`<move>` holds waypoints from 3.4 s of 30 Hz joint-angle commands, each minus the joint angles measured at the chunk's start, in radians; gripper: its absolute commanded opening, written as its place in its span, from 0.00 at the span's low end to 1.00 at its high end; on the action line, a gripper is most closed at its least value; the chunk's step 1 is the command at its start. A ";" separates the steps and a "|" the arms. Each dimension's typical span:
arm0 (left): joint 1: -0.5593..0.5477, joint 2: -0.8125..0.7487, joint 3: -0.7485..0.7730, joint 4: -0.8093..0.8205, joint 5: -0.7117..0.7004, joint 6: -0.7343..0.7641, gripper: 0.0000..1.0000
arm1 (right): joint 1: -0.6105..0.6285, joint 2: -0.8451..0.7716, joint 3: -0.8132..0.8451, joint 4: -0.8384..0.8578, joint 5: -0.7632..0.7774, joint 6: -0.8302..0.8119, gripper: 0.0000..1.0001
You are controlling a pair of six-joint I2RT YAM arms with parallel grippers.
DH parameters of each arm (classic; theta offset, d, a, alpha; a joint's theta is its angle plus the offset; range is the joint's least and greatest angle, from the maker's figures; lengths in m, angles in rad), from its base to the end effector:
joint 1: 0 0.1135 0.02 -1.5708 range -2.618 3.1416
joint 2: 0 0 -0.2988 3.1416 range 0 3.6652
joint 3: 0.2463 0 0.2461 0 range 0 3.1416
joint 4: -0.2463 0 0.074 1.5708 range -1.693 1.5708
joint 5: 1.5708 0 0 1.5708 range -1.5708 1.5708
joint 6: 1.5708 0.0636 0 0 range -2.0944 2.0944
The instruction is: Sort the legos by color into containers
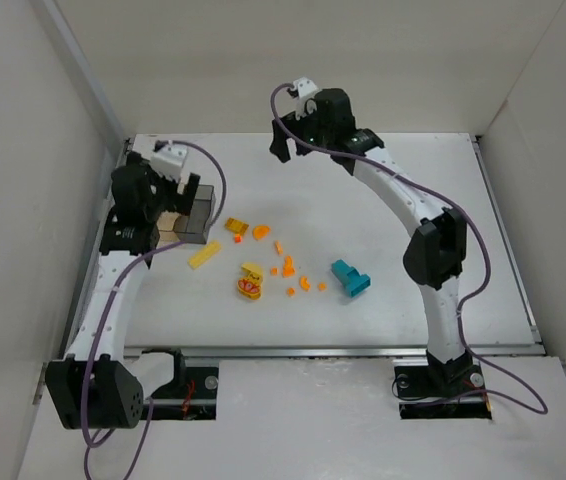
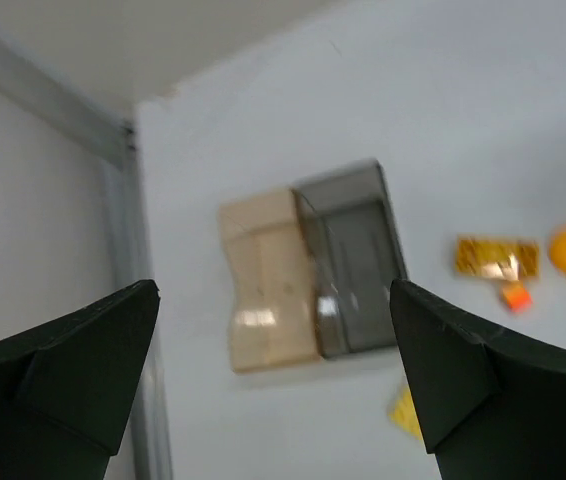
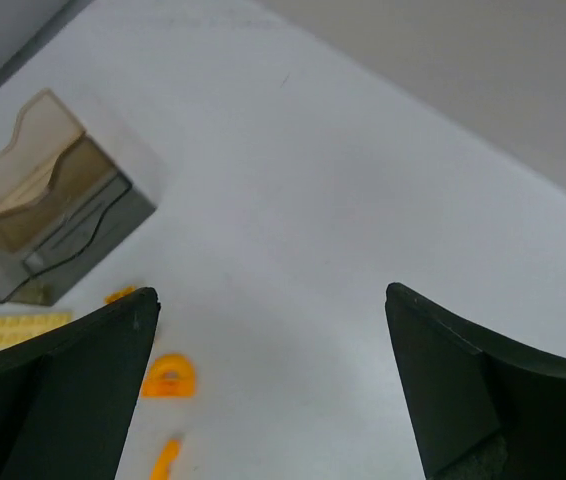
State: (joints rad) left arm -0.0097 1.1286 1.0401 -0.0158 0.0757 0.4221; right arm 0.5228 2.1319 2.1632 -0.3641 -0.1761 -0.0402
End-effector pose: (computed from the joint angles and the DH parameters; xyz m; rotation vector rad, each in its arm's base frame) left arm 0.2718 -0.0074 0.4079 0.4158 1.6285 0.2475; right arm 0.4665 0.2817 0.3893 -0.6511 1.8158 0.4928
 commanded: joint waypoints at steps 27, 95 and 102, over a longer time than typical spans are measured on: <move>-0.075 0.134 -0.437 -0.078 0.108 0.382 0.86 | 0.186 0.126 -0.167 0.001 -0.059 0.040 0.76; 0.165 0.428 0.140 -0.062 0.048 -0.200 0.03 | 0.103 -0.038 -0.401 0.136 -0.158 0.092 0.76; 0.165 0.485 0.169 -0.111 0.024 -0.177 0.49 | 0.094 -0.038 -0.410 0.136 -0.158 0.074 0.76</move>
State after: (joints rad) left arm 0.1482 1.6028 1.1595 -0.1257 0.1215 0.2272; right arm 0.6163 2.1647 1.7607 -0.2768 -0.3351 0.0559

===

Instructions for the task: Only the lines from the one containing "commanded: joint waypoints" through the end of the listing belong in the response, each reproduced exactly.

Output of the exercise:
 commanded: joint waypoints at steps 27, 95 and 102, over a longer time than typical spans are measured on: <move>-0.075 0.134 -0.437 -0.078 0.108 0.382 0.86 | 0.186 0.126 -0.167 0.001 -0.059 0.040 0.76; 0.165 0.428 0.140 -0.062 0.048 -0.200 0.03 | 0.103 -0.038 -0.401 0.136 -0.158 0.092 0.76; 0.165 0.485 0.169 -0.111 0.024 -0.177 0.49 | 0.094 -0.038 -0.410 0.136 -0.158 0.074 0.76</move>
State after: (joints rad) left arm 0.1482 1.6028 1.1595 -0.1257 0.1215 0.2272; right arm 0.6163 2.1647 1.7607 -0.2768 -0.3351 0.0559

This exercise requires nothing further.